Les défenseurs des soins de santé et les experts en politiques soulignent que les véritables solutions doivent aller au-delà d’une simple injection d’argent dans le cadre existant. “Un financement supplémentaire sans changement structurel perpétuera les mêmes problèmes,” dit Colleen Flood, titulaire de la Chaire de recherche universitaire en droit et politique de la santé à l’Université d’Ottawa. “Nous devons reconsidérer comment les soins sont organisés, dispensés et évalués.”
Les solutions de santé numérique offrent des pistes prometteuses d’amélioration. Selon l’analyse de CO24 Business, les startups canadiennes en santé numérique ont attiré plus de 800 millions de dollars d’investissement l’année dernière, développant des innovations en soins virtuels, surveillance à distance et diagnostics assistés par intelligence artificielle.
Le consensus politique concernant la réforme des soins de santé reste insaisissable. La couverture de CO24 Politics met en évidence les désaccords partisans sur le rôle de la prestation privée au sein du système public, les dirigeants conservateurs soutenant généralement une plus grande implication du secteur privé tandis que les politiciens du NPD et des Libéraux insistent sur le renforcement des modèles de prestation publics.
Les comparaisons internationales fournissent à la fois des mises en garde et des modèles potentiels.

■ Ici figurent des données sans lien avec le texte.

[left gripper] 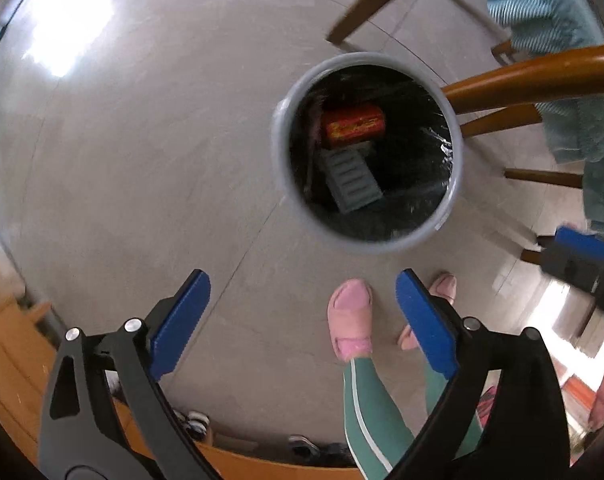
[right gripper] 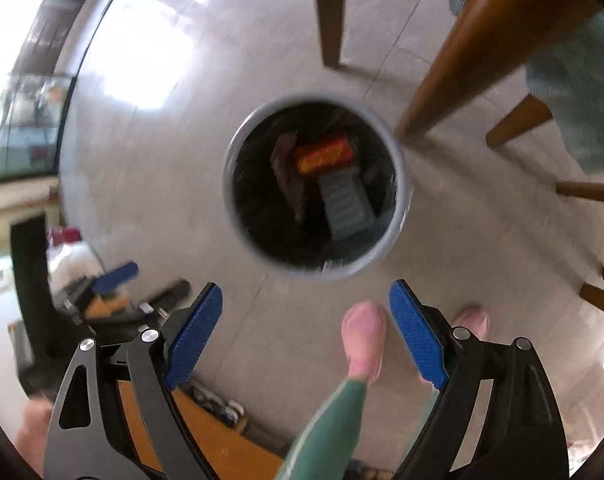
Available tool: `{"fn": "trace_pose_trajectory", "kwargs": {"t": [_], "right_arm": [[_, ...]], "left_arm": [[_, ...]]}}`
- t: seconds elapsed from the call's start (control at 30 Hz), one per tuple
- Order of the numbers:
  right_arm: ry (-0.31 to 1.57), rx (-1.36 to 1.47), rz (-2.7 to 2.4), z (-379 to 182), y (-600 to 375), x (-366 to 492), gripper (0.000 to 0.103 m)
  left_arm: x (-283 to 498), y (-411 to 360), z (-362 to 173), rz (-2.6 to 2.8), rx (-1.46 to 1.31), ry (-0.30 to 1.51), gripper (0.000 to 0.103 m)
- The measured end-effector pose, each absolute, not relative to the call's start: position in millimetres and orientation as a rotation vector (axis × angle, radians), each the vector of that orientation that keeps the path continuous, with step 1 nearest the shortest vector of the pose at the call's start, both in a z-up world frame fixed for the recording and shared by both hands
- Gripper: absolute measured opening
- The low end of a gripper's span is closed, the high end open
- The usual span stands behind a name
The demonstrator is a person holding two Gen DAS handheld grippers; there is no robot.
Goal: Collect trash
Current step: 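Return both open tools to the table, then grasp the pink box with the left tool while the right tool grasps the clear plastic tray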
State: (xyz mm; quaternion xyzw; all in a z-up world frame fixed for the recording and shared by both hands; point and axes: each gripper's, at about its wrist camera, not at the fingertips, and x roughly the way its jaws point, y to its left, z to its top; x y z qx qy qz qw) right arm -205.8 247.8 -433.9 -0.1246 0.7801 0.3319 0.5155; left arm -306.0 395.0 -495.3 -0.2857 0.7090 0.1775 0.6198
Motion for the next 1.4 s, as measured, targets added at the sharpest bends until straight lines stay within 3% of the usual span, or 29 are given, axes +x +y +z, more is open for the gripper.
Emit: {"fn": "trace_pose_trajectory", "kwargs": {"t": [0.13, 0.33, 0.5, 0.63, 0.93, 1.3, 1.4], "right_arm": [[1.856, -0.307, 0.924, -360, 220, -241, 0.085], [1.692, -0.149, 1.027, -200, 150, -230, 0.085], [1.467, 0.007, 0.927, -85, 68, -162, 0.085], [1.340, 0.094, 0.784, -41, 1, -113, 0.087], [1.263, 0.353, 0.492, -35, -141, -10, 0.087], [1.396, 0.573, 0.346, -111, -232, 90, 0.084], [1.430, 0.606, 0.355, -122, -230, 109, 0.076]], "left_arm": [[-349, 395, -415, 0.452, -0.681, 1.556, 0.096], [-368, 375, -246, 0.389, -0.612, 1.388, 0.096], [-316, 335, -139, 0.229, -0.549, 1.224, 0.096], [-249, 283, -85, 0.050, -0.437, 1.131, 0.096], [-97, 127, -32, -0.254, -0.297, 1.046, 0.096], [58, -6, -65, -0.304, -0.078, 1.118, 0.096], [84, -18, -79, -0.308, -0.089, 1.150, 0.096]]}}
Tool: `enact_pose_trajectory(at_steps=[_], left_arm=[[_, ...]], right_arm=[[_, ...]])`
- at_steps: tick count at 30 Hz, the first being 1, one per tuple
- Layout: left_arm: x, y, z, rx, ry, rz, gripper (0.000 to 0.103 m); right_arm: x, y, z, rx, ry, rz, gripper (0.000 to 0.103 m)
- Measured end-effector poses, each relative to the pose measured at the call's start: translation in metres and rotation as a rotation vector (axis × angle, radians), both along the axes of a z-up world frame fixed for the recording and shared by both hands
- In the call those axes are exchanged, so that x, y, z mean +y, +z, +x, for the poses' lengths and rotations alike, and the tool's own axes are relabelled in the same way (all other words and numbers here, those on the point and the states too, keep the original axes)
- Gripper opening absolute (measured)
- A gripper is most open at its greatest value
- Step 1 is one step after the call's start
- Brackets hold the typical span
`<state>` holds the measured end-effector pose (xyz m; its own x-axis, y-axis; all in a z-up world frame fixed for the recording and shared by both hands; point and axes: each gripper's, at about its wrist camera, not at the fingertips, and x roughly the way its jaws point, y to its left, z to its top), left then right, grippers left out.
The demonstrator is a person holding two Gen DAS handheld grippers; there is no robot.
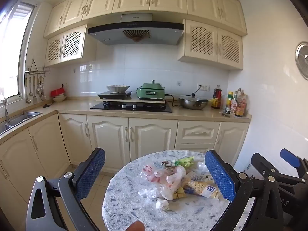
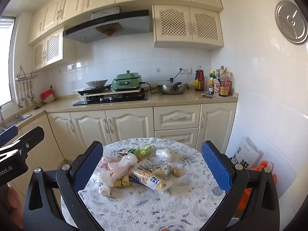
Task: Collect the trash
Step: 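Reach both grippers toward the trash on the table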
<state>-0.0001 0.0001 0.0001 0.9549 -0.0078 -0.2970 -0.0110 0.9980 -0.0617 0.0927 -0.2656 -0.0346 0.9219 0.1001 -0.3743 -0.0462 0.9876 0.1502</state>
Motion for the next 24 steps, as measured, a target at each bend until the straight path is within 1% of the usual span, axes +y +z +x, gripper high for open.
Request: enact_pose_trajectory(at_steps=[3, 5, 8, 10, 11, 14, 24], left_arm=[[-0.001, 0.0, -0.002, -0.015, -0.003, -0.006, 0.102], [-0.004, -0.002, 0.008, 0.016, 0.014, 0.012, 0.102], [-0.008, -0.001, -0.001, -0.034, 0.008, 0.025, 0.102], [-0.009, 0.0, -0.004, -0.05, 0.001, 0.022, 0.102], [-0.004, 0.003, -0.005, -0.05, 0.0, 0.009, 0.102], [-0.001, 0.002, -0.005, -0.058, -0.002, 0.004, 0.102], [0.007, 0.003, 0.005, -0.056, 0.005, -0.029, 0.102]], right_arm=[[0.0, 0.001, 0.0, 0.001, 0.001, 0.003, 0.103], [-0.001, 0.001, 0.001, 0.001, 0.004, 0.006, 0.103], [0.0, 0.002, 0.005, -0.003, 0.001, 0.005, 0.103], [0.0, 0.003, 0.012, -0.01, 0.003, 0.001, 0.103], [0.003, 0.006, 0.011, -0.017, 0.005, -0.008, 0.103], [0.008, 0.01, 0.007, -0.036, 0.002, -0.024, 0.103], [0.012, 0.017, 0.021, -0.036, 0.016, -0.025, 0.103]])
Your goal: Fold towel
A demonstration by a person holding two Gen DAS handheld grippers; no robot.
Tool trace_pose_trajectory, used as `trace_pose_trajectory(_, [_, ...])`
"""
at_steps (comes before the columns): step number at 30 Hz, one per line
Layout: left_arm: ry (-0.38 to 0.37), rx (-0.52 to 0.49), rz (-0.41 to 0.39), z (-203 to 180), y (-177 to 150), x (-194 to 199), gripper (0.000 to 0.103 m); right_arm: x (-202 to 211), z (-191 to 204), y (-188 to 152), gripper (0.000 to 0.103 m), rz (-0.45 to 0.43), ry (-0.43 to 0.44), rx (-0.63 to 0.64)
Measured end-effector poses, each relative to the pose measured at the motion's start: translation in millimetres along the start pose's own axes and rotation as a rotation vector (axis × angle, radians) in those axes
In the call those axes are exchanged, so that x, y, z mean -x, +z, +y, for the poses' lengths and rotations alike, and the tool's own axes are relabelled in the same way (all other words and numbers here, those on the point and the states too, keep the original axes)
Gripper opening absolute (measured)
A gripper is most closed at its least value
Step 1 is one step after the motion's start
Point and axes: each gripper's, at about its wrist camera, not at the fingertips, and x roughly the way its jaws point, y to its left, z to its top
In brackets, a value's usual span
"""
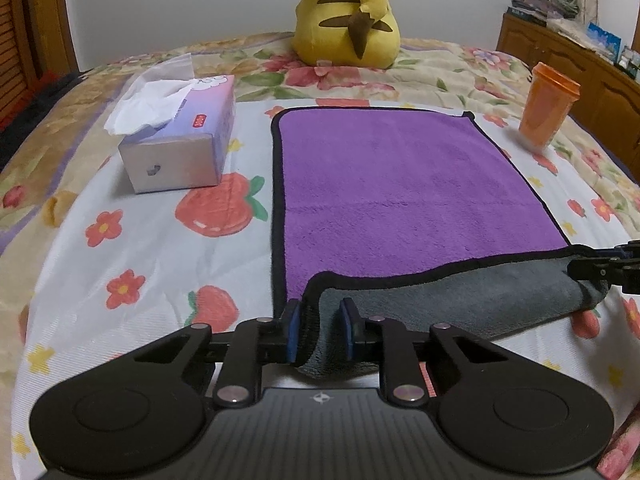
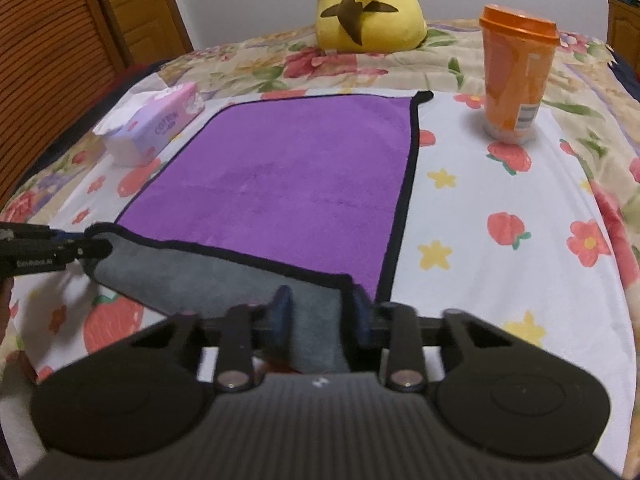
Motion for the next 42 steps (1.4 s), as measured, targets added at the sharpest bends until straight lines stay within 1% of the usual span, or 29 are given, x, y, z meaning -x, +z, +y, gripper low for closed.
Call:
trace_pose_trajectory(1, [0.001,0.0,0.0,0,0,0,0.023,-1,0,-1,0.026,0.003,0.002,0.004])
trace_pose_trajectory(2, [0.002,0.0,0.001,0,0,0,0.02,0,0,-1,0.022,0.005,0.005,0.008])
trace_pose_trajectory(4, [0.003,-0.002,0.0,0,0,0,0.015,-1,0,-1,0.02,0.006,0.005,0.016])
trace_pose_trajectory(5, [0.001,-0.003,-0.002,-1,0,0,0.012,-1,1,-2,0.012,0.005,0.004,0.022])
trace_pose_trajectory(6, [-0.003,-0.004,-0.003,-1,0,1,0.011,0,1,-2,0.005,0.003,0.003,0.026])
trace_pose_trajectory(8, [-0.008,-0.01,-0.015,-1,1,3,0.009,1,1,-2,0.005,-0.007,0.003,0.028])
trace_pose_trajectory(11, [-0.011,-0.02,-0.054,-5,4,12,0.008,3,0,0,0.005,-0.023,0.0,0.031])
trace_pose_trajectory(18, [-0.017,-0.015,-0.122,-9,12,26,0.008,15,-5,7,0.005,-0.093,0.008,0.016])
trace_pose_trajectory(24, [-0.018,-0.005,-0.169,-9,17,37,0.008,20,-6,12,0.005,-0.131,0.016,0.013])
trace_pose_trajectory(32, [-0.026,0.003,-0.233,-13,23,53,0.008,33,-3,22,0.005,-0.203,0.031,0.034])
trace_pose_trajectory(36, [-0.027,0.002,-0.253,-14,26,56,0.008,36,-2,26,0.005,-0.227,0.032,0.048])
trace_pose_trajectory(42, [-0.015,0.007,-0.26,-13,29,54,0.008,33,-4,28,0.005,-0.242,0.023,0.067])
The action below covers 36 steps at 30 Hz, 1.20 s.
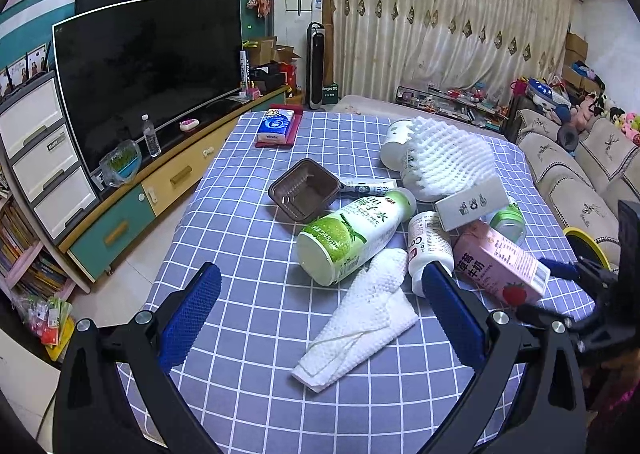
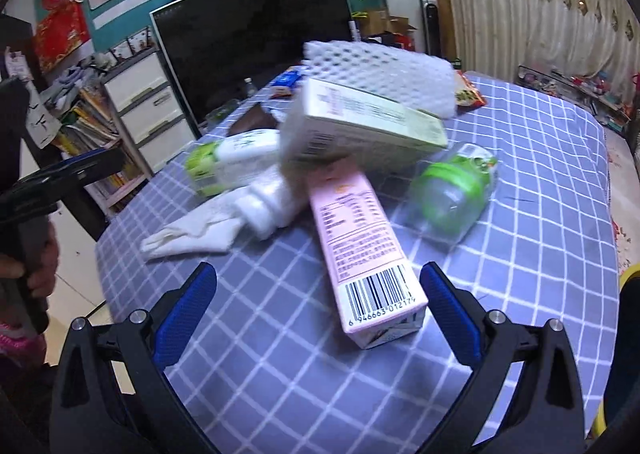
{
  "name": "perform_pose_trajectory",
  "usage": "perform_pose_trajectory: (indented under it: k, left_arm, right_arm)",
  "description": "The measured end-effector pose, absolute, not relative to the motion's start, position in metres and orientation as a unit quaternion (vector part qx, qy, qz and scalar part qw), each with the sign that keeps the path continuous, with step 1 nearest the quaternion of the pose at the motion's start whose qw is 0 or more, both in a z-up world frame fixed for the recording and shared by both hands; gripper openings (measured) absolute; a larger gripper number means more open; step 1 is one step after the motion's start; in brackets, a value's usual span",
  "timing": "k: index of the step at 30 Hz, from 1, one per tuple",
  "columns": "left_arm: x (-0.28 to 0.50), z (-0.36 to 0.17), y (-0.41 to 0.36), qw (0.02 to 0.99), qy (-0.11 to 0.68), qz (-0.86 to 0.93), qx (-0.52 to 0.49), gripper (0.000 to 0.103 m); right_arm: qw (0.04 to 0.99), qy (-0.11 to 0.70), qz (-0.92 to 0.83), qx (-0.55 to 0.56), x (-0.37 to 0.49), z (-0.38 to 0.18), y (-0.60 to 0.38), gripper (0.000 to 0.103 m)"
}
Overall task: Collect trash
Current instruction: 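Reach the right gripper to the pink juice carton and grasp it, then carry the pink carton to the yellow bin and open the right gripper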
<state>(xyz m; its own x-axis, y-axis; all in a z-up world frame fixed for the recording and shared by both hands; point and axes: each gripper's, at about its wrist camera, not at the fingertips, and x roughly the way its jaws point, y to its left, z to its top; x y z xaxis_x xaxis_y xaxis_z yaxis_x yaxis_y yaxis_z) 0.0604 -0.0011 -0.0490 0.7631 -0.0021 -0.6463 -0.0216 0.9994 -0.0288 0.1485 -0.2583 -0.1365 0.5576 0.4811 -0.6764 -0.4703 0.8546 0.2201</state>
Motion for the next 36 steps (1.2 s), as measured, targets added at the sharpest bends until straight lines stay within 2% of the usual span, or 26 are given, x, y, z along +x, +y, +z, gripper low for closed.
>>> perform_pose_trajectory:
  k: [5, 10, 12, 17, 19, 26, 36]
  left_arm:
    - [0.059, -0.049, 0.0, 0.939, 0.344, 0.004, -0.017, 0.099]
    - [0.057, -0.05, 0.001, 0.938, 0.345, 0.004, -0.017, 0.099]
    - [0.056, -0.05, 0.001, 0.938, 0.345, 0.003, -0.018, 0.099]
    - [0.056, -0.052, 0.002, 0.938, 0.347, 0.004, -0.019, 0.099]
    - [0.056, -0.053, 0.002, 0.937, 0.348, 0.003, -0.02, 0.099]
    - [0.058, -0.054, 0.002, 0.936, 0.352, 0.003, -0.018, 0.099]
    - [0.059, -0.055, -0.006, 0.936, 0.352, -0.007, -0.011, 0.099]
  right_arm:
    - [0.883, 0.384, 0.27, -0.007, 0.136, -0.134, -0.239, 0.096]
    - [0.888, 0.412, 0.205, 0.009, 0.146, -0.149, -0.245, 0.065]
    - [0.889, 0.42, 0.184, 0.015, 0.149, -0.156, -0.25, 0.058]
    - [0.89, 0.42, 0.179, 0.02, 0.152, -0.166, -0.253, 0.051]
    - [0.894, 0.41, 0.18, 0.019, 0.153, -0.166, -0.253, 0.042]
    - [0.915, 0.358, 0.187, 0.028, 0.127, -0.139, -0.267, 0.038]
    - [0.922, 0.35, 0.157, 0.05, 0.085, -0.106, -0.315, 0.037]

Contrairement à des pays disposant de systèmes similairement universels comme l’Australie, la Nouvelle-Zélande et le Royaume-Uni, le Canada dépense significativement plus par habitant tout en obtenant de moins bons résultats dans plusieurs indicateurs clés, notamment les temps d’attente pour voir des spécialistes et la disponibilité des lits d’hôpitaux.
Alors que les gouvernements provinciaux et le leadership fédéral négocient la voie à suivre, les prestataires de soins de santé continuent de gérer les crises quotidiennes. “La discussion sur la refonte du système est essentielle,” dit Linda Silas, présidente de la Fédération canadienne des syndicats d’infirmières et infirmiers, “mais nous ne devons pas oublier qu’en ce moment, les travailleurs de la santé maintiennent à bout de bras un système qui s’effondre autour d’eux.”
Reste à voir si le Canada pourra rassembler la volonté politique et le consensus public nécessaires pour transformer son système de santé avant que la crise actuelle ne s’aggrave. Les Canadiens seront-ils prêts à accepter des changements substantiels pour préserver les principes de soins de santé universels, ou la résistance à la réforme menacera-t-elle finalement la pérennité de l’une des institutions les plus chéries de la nation?